It's important to note that our advisory services business was off to a strong start in the first quarter. However, because of the nature of the work is often tied to a transaction or more discretionary investment by our clients, the demand for these services started to decrease in mid-March. We expect to see a more significant impact on this business line for the remainder of the year as our clients put planned investments on hold to preserve cash and potentially reassess.
Limitations on travel may also have an impact on our advisory engagements as this work often requires on-site component with our clients. At the same time, our clients are adapting to these limitations just like we are, and we've made steady progress in using virtual solutions in place of on-site work.
Our government health care consulting business was also off to a strong start to the year, with several projects that were delayed in 2019 getting back on track in early 2020. Fortunately, we've not experienced any material contracts with this business being put on hold, but we do expect some delays in the timing of revenue. Those delays will impact the pacing of revenue in 2020 and may shift some work from this year into next.

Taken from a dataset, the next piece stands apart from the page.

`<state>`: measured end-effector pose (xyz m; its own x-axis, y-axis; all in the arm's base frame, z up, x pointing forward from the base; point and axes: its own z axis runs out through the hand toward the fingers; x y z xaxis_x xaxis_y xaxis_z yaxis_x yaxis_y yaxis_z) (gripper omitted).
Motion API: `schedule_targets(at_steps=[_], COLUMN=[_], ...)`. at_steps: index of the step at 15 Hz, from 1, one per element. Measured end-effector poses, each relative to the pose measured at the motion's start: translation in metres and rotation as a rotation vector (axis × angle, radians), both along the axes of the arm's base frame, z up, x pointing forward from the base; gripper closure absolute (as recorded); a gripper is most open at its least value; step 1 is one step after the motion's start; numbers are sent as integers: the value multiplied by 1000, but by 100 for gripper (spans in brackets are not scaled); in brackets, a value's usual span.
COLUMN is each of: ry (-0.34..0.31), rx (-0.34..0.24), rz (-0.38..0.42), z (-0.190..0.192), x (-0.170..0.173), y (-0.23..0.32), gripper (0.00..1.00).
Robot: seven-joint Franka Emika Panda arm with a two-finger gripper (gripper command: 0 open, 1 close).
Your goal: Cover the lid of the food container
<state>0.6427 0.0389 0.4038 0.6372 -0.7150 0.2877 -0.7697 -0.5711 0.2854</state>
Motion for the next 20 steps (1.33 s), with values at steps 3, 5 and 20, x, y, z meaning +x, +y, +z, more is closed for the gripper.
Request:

Now turning to our Benefits and Insurance business, which experienced a good first quarter with strong sales and improved client retention. Those results were impacted by lower revenue in our Retirement Plan Services business tied to the financial markets and the cancellation of policies in our property and casualty insurance business. These cancellations were specifically related to the hospitality and recreation industries.
Given the record unemployment numbers, we also expect that we will begin to see some negative impact on our payroll business as companies reduce the number of workers on their payroll, either temporarily or permanently.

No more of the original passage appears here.